Projetos alimentados com gás natural ficaram com 56 por cento, energia eólica com 27 por cento e hidrelétricas com 14 por cento. Para o próximo leilão, em 22 de março, apenas 23 projetos de geração com bagaço foram registrados para participar, ante 81 no leilão de agosto.
Críticas ao modelo
"A regra é comprar pelo menor preço, não importando as diferenças de custo dos projetos", diz Silmar José de Souza, professor da Fundação Getúlio Vargas e especialista em bioeletricidade da Unica.
Ele afirma que vantagens tributárias em equipamentos de setores como o de energia eólica, associados com o aumento geral de custos no setor sucroalcooleiro, em parte devido à valorização do real, deixaram a energia de biomassa derivada de cana mais cara que as outras, consequentemente menos competitiva nos leilões.
Souza defende que o governo leve em consideração o fato de o setor gerar energia limpa e o favoreça de alguma forma ante fontes como as termelétricas a gás natural, um combustível fóssil emissor de dióxido de carbono (CO2), o gás que é o maior contribuidor para o efeito estufa.
"O leilão mistura fontes que não são comparáveis. Falta uma política setorial para a bioeletricidade", diz Souza.
As unidades de geração de energia acopladas às instalações de produção de açúcar e etanol são importantes para as usinas porque se configuram em fonte adicional de geração de caixa, utilizando matéria-prima que já está disponível.
Roberto Meira Jr, coordenador-geral de Fontes Alternativas no Ministério de Minas e Energia, afirmou que não há no momento previsão de mudanças no modelo dos leilões, mas deixou aberta a possibilidade de ocorrer uma avaliação da situação da geração a partir de bagasso.
"Os leilões de energia, independente da questão da biomassa, promovem muita competitividade entre as fontes.
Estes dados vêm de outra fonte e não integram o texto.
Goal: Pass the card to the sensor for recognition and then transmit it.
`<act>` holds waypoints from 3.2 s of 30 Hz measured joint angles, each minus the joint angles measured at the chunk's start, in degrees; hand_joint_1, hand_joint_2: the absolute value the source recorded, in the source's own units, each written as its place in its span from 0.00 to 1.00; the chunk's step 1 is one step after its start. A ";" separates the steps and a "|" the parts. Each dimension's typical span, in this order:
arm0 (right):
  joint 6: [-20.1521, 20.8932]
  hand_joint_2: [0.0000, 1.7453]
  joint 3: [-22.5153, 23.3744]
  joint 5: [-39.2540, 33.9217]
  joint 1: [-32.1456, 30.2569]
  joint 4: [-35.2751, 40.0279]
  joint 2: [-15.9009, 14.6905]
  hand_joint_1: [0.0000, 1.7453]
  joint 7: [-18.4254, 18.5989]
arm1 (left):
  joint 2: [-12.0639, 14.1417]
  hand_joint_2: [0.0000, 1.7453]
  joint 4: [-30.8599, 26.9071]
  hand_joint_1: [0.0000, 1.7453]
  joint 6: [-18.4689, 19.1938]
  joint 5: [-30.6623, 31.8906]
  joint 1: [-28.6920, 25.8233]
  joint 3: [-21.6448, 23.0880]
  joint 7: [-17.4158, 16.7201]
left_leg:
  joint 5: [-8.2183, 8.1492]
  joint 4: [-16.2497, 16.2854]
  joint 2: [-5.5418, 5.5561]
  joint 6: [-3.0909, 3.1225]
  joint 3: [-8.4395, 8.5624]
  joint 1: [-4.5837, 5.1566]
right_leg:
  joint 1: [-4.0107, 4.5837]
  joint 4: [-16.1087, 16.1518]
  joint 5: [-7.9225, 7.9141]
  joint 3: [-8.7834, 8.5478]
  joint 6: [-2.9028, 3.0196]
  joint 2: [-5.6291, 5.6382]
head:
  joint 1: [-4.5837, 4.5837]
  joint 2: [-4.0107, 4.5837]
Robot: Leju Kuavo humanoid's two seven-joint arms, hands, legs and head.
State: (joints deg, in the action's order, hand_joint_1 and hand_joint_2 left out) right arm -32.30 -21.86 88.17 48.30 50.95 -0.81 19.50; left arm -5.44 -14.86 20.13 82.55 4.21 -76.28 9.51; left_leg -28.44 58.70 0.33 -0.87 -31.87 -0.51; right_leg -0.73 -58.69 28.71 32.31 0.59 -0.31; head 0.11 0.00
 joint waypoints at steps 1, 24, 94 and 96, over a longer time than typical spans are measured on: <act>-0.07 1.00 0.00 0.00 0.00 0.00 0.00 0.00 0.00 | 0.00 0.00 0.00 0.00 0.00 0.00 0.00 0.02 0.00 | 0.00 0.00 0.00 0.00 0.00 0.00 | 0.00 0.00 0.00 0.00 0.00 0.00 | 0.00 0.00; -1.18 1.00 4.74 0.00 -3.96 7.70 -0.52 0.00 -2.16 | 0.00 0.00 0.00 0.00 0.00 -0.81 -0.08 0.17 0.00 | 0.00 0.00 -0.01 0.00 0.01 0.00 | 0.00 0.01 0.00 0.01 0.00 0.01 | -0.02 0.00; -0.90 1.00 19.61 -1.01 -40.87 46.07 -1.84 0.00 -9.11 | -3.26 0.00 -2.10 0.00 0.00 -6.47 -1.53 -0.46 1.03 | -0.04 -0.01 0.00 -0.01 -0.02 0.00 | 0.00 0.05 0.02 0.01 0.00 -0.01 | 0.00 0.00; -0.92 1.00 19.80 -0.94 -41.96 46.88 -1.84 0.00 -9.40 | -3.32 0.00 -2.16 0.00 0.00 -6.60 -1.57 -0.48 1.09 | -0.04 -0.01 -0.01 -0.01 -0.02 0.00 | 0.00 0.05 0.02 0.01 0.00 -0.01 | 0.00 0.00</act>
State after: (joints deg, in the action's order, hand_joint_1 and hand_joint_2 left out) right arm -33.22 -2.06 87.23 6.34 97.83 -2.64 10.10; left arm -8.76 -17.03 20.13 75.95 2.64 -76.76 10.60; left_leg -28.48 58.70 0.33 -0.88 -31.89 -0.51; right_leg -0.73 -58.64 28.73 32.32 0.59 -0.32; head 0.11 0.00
O carro chefe, uma das diretrizes principais para a elaboração dos leilões, é promover a competitividade, para alcançar redução de custos para o valor da energia", afirmou.
"Mas é importante que o setor forneça subsídios para o ministério para uma avaliação. Porque se há problemas tem que ser avaliado", acrescentou Meira.
Energia eólica cresce
Enquanto o setor de cana-de-açúcar enfrenta dificuldades, a geração de energia pelos ventos cresce em forte ritmo. A energia eólica avançou 72 por cento em 2011 ante 2010, para 1.325 MW. Considerando contratos já fechados nos leilões, chegará a 5.142 MW ao final de 2013 e a 8.047 MW ao fim de 2016.
"O Brasil tem ventos privilegiados com fator de capacidade de pelo menos o dobro do verificado em países tradicionais nesta forma de geração", afirmou Pedro Perrelli, diretor-executivo da Associação Brasileira de Energia Eólica (Abeólica).
Segundo ele, esse é um dos fatores que fazem com que os projetos possam ter preço competitivo, ao lado da questão do desenvolvimento da indústria de equipamentos no Brasil.
Fatima Vaz Moreira, consultora sênior da Bioenergia, em São Paulo, diz que o custo dos projetos eólicos caiu bastante ultimamente.
"A crise de 2008 gerou excesso de capacidade de produção de equipamentos para energia eólica na Europa. Esses equipamentos precisavam ser colocados em algum lugar, ao mesmo tempo em que o Brasil estava começando a incorporar eólica de maneira consistente", afirmou.
"O custo de capex em reais caiu bastante. E existiram incentivos fiscais, isenção na compra de equipamentos, incentivos para instalação de fabricantes de equipamentos."
Segundo Fatima, o cenário atual é desestimulador para a produção de energia por meio de biomassa derivada da cana.
"A gente tinha uma lista de projetos previstos para entrar e isso nao está acontecendo. Se cai muito a rentabilidade, passa a não ter muito sentido".